Should I sit down or lie down when I meditate?
You can sit however you like whether its on a chair sitting upwards or cross legged on the floor, bed or a cushion. I personally change between sitting cross legged on my bed and between the seated lotus position which is something a little more complex. The lotus position is sitting cross legged with your feet on your thighs with the soles of your feet facing upwards. It can be a little uncomfortable at first but comes with ease over practice but sit whichever way is most comfortable and most suitable for you.
I don’t recommend to lay down to meditate because your body will naturally fall asleep. This is okay if you’re meditating yourself to sleep but not if you’re waking up to meditate before starting your day!
Should I listen to music to help me meditate?
Listening to music is probably something I would recommend if you’re a beginner to help ease you in.

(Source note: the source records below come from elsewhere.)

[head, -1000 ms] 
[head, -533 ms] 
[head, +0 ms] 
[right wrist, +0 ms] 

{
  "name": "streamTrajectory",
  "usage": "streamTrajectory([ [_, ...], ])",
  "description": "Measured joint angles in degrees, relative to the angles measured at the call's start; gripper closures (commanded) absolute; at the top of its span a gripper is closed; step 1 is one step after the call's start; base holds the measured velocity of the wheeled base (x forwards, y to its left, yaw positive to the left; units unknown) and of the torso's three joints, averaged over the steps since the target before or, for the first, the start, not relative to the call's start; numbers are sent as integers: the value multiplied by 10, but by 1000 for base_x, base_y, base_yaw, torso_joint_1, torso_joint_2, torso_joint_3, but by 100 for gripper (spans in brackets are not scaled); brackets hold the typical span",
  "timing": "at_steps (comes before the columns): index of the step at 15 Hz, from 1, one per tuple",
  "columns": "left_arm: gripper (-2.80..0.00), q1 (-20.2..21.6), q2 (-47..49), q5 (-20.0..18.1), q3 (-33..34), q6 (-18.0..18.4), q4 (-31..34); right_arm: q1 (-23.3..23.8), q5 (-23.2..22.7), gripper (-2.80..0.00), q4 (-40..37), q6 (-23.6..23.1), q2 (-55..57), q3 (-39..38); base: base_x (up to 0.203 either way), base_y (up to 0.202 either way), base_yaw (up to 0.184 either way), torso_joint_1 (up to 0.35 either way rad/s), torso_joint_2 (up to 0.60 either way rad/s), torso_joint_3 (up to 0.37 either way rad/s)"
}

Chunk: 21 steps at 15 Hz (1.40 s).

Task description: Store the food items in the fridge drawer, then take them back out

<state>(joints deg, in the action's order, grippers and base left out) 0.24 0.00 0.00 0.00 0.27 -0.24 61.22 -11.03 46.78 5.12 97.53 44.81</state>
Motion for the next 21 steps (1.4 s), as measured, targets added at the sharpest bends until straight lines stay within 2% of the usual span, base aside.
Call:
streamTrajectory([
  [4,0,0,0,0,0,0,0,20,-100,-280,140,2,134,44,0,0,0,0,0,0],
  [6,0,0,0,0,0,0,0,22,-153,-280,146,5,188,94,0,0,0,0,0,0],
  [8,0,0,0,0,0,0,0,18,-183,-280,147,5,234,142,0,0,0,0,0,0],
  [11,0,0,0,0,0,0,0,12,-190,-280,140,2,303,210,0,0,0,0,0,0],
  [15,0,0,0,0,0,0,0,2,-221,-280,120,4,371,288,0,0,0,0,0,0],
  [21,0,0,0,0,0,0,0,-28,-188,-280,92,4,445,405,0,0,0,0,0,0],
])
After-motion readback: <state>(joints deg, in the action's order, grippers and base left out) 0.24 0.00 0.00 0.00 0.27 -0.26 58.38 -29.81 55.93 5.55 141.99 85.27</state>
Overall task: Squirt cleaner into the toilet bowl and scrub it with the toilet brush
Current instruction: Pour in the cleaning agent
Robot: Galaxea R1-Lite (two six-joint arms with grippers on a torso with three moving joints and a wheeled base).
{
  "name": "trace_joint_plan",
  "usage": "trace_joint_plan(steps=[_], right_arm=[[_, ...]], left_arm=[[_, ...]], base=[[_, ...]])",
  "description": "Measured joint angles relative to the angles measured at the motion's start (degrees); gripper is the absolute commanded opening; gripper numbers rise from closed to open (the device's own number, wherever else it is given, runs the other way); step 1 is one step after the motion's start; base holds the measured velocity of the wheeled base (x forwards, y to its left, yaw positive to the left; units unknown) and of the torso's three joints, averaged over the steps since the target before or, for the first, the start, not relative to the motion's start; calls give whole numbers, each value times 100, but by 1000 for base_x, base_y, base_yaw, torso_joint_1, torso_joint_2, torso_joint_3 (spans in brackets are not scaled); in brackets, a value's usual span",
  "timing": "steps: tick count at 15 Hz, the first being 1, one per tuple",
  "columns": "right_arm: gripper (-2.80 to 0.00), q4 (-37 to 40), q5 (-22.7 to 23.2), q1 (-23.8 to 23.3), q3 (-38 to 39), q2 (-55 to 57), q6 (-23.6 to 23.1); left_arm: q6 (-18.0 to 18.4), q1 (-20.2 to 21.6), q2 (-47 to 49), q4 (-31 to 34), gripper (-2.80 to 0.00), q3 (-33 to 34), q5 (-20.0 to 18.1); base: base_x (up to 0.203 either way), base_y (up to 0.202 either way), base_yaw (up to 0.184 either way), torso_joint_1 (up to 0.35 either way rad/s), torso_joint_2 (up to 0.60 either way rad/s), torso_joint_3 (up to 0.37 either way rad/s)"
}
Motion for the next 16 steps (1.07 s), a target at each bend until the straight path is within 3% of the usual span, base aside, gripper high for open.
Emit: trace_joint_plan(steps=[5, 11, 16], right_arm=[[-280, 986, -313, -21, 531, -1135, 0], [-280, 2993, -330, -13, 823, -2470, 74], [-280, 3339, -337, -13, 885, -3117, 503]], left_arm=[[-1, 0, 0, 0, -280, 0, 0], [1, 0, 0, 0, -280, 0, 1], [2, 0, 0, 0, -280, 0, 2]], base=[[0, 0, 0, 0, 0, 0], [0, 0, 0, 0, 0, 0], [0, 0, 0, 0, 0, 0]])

Music already naturally puts us into a trance-like state if you’re listening to sounds of nature. Running waterfalls or birds amongst the forest is incredibly peaceful and soothing to listen to so if you’re looking to use music during your practice, I would recommend nature. Of course music is not a necessity during meditation. It comes down to personal preference. I personally listen to Tibetan and Buddhist chanting during my meditation.
Sounds great, but I don’t have the time for meditation!
Anyone has time for anything. It comes down to prioritising and how badly you want to do it. I used to wake up at 4:30 every morning to meditate before I’d start my day. In order to meditate, one does not have to be sitting with eyes closed.
You can be meditating by even walking around by just focusing on your breath and focusing all your attention on what you’re doing. Take peeling a potato for example: take real notice of what you’re doing here. How heavy does the potato feel, is it light or is it heavy? What colour is it? what does it smell like? How does the texture feel, is it rough or is it smooth? This is bringing your complete awareness into what you’re doing in the “here and now”. Focusing on what you’re doing whatever it may be, helps you to control and prevent your thoughts travelling elsewhere – this is simply meditation!